Online tools to help you plan your next book adventure

magnifying glassIf you’re like me, you sometimes have trouble finding your next reading adventure. That’s what we’re all about here at The Book Adventures – making it easier for our readers and fellow adventurers to find new books! To that end, I have that series you might be familiar with, where I list free and cheap online reading outlets, and snippets of works that authors put on their websites. This post is related to that: I list online resources that will help you select your next read.

We’ll start with Books Set In, a site that connects books based on their setting. Search for the location of your upcoming vacation, or a place you want to visit but haven’t been able to yet, and scroll through the lists of books that will take you there without ever leaving your cozy armchair. It’s not exact, and sometimes irrelevant books show up first, but it’s a great way to introduce new novels based on geography.

If you’re on Goodreads (and you probably are, at this point), have you checked out their Listopia feature? It’s under their “Explore” category, and it’s great for introducing new books based on specific features you’ve enjoyed about other reading adventures. For example, you can search for “strong heroines” or “magicians” or “dragons” and view a number of relevant (and not-so-relevant) book lists. You can also create your own – I created one for “Celtic fantasy and science fiction,” because I love a tale based on Celtic folklore, and I wanted to know what other people would put in that category. That’s another feature – vote on any list, and other people can vote on yours, adding new books that they think fit. It’s a great way to discover new, related books.
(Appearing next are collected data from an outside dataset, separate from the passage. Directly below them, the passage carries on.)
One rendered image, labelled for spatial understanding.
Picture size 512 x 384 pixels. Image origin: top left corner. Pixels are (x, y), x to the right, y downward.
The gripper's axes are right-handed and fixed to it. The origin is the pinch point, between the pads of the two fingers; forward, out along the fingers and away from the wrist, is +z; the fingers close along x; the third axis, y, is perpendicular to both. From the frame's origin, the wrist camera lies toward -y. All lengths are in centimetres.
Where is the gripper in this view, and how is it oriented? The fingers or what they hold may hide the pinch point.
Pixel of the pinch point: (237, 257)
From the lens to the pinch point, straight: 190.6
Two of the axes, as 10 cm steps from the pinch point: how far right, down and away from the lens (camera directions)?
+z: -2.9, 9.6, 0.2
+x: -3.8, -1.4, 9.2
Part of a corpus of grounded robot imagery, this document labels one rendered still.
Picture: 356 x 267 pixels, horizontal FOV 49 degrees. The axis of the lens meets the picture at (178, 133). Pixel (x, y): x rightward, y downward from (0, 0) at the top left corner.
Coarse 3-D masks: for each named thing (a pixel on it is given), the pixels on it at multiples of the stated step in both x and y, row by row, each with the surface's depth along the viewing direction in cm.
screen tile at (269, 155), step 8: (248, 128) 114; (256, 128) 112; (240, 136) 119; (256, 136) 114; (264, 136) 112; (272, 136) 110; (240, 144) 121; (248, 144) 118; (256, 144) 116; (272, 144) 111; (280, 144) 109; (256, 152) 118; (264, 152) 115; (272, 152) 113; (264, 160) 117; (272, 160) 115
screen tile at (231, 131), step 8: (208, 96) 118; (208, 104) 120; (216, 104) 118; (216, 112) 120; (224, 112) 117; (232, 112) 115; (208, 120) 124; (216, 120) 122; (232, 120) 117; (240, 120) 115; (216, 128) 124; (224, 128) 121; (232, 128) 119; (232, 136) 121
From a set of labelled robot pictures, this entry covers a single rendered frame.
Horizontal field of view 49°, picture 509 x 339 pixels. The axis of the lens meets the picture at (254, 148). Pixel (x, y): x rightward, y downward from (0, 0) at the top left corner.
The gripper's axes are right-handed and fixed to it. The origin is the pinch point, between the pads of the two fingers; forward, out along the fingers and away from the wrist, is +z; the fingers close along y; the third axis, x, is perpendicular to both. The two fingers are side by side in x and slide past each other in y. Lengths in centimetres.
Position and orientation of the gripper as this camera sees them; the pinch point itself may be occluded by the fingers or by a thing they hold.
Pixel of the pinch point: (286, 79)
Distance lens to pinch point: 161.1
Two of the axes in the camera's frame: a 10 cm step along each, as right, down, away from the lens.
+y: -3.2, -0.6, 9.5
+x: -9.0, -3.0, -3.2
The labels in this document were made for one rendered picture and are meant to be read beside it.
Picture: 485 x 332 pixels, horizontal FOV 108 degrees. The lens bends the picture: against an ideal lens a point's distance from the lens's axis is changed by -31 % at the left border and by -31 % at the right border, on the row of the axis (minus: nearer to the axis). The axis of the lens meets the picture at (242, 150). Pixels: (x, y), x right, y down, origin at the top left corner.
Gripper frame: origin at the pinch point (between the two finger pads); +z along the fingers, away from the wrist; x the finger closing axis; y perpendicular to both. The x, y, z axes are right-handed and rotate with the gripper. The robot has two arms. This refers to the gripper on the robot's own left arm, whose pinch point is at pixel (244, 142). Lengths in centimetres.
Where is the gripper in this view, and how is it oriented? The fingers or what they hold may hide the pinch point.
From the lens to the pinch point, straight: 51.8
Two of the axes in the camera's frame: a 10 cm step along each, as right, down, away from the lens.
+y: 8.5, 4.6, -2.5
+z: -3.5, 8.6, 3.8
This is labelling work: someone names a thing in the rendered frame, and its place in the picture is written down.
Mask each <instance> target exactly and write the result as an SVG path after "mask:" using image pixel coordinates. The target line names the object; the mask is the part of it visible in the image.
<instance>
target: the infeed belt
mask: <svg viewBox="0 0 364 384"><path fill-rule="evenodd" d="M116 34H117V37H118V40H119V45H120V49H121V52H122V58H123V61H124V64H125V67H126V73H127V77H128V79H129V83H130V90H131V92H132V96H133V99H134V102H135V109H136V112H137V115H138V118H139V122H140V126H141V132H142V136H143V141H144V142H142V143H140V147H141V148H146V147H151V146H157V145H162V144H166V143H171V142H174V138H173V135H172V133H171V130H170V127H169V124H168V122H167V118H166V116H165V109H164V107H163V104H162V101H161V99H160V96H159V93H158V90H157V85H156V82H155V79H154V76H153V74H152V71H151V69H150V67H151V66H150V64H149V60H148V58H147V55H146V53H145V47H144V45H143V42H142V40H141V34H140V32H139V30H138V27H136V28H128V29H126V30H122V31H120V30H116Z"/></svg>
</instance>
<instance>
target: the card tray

NoveList” is a great interactive book-connecting tool that is likely available through your public libary website. You can search by a book title, an author, a genre, or other features, and refine by specific attributes that you like. It has a fun web feature that visualizes the connections between books in a clickable web that mimics a brainstorming diagram.

Are you into the steampunk genre? You should definitely check out the Airship Ambassador, a site that has… oh, everything you could probably ever want to know about steampunk – books, authors, events, a blog, a store, a gallery, and lists of blogs and steampunk fashion.

Sci-Fi Fan Letter is a blog that has reading lists based on genres, topics, characters, tropes… as well as a blog, news, and “recommended reads by professionals”. Worth a look if you’re trying to find more books on a specific feature you’ve enjoyed previously.

Do you like buying paper/hardback books but are tired of buying from Amazon? IndieBound is an online aggregator of independent bookstores that allows you to search by book, by store, or by geographic area. A great idea if you want to support your local bookstores, and if you want a break from reading e-books.

Lastly, the biggest database I’ve ever seen for speculative fiction: The Internet Speculative Fiction Database. With a search function, a browse function, a wiki, FAQs, and more, there are so many ways to discover your next adventure here.